When do net exports rise?

1 point

When current aggregate income declines

When the real exchange rate declines

When foreign income rises

All of the above

None of the above

2.

Question 2

In the short run, when prices are sticky and the goods market is in equilibrium, income rises as the interest rate declines because:

1 point

Investment expenditure rises

Imports decline

Exports rise

All of the above

None of the above

3.

Question 3

Suppose P, P*, Y, Y*, \pi, R, T, and G are exogenously given and the interest parity condition holds. Then aggregate "preferred" expenditure, D, rises when:

1 point

The domestic aggregate price level rises.

The foreign aggregate price level rises.

The nominal interest rate rises.

Net taxes collected by the government rises.

All of the above

4.

Question 4

In general, as aggregate income of an economy rises:

1 point

Consumption demand rises by less than the income increase.

Consumption demand rises by more than the income increase.

Consumption demand rises by the same amount as the income increase.

Net exports rise by more than the income increase.

Net exports rise by the same amount as the income increase.

5.

Question 5

Which of the following factors does not shift the aggregate "preferred" expenditure (D) curve of an economy?

1 point

The aggregate real income of the economy

The aggregate price level

Government expenditure

The aggregate real income of the rest of the world

6.

Question 6

Which of the following factors shifts the IS curve?

1 point

Government expenditure

Real income of the rest of the world

The aggregate price level

All of the above

None of the above

7.

Question 7

Latin America is a major export market for the US. If, as a result of a slump in commodity prices, the real incomes in Latin American countries decline, what would be the impact on the IS curve of the US economy?

1 point

The IS curve would not be affected.

The IS curve would shift to the right.

The IS curve would shift to the left.

The impact on the IS curve cannot be determined.

8.

Question 8

This year, country B held presidential elections and the government of the incumbent president temporarily increased public expenditure to win greater political support. Assuming that Ms, P, P*, Y*, and T were exogenously given, what kind of impact must this policy have had on the IS curve in country B?

1 point

The IS curve should not have been affected.

The IS curve must have shifted to the right.

The IS curve must have shifted to the left.

The impact on the IS curve cannot be determined.

9.

Question 9

This year, country T held politically sensitive parliamentary elections and the government of the incumbent ruling party temporarily increased public expenditure to enhance its popularity. The government financed the additional expenditure by selling more bonds. Assuming that Ms, P, P*, Y*, and T were exogenously given, what kind of impact must this policy have had on the LM curve in country T?

1 point

The LM curve should not have been affected.
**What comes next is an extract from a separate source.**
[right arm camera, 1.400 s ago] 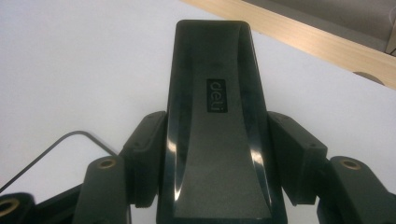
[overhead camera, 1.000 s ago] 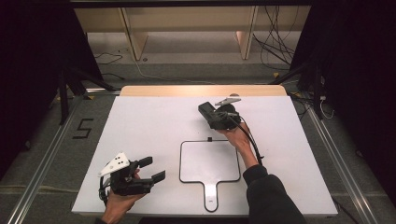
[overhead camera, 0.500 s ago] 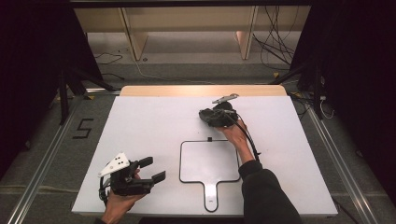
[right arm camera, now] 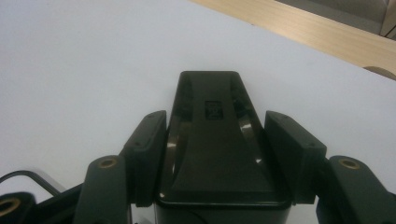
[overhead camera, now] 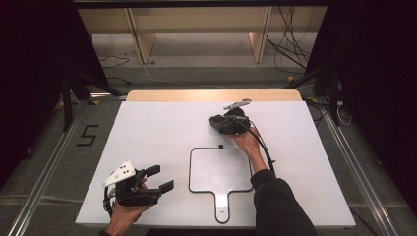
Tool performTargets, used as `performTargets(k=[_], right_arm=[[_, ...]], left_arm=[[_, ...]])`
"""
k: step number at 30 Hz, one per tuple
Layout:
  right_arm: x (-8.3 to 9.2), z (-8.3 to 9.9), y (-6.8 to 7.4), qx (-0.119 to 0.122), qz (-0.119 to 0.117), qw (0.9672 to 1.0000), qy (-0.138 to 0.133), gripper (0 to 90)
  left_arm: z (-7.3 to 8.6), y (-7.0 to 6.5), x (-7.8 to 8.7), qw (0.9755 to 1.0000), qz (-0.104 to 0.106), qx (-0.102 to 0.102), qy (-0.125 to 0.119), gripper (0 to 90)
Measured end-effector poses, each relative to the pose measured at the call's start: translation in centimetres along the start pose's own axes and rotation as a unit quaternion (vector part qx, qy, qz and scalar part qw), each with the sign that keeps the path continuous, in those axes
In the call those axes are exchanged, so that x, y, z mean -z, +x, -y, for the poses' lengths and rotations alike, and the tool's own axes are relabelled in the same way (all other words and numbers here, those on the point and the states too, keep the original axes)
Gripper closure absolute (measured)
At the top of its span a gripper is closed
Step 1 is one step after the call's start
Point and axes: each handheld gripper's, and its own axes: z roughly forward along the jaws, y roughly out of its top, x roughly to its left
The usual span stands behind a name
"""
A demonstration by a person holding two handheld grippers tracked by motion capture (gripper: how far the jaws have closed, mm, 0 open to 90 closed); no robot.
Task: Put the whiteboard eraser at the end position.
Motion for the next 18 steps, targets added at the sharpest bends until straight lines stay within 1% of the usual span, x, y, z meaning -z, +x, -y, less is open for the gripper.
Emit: performTargets(k=[6,7,13,18], right_arm=[[-0.1,0.4,-0.1,-0.001,-0.001,1.0000,0.006,41.7],[-0.1,0.5,-0.1,-0.005,-0.001,1.0000,0.004,41.7],[-0.4,1.2,-0.2,-0.010,-0.005,0.9998,0.014,41.6],[-0.6,1.4,-0.1,-0.016,-0.005,0.9997,0.017,41.4]], left_arm=[[0.0,0.0,0.0,1.0000,0.000,-0.001,0.000,18.0],[0.0,0.0,0.0,1.0000,0.000,-0.002,0.000,18.0],[0.0,0.0,0.0,1.0000,-0.001,-0.003,0.000,18.0],[0.0,0.0,0.0,1.0000,-0.001,-0.002,0.000,18.0]])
The LM curve must have shifted to downward.

The LM curve must have shifted to upward.

The impact on the LM curve cannot be determined.

10.

Question 10

This year, country E held politically sensitive parliamentary elections and the government of the incumbent ruling party temporarily increased public expenditure to enhance its popularity. The government financed the additional expenditure by getting the country's central bank to print money to finance the additional expenditure. Assuming that P, P*, Y*, and T were exogenously given, what kind of impact must this policy have had on the real income and interest rate in country E?

1 point

Both real income and interest rate must have declined.

Real income must have declined and interest rate must have risen.

Real income must have risen and interest rate must have declined.

Both real income and interest rate must have risen.

Real income must have risen, but the impact on interest rate would depend on other factors.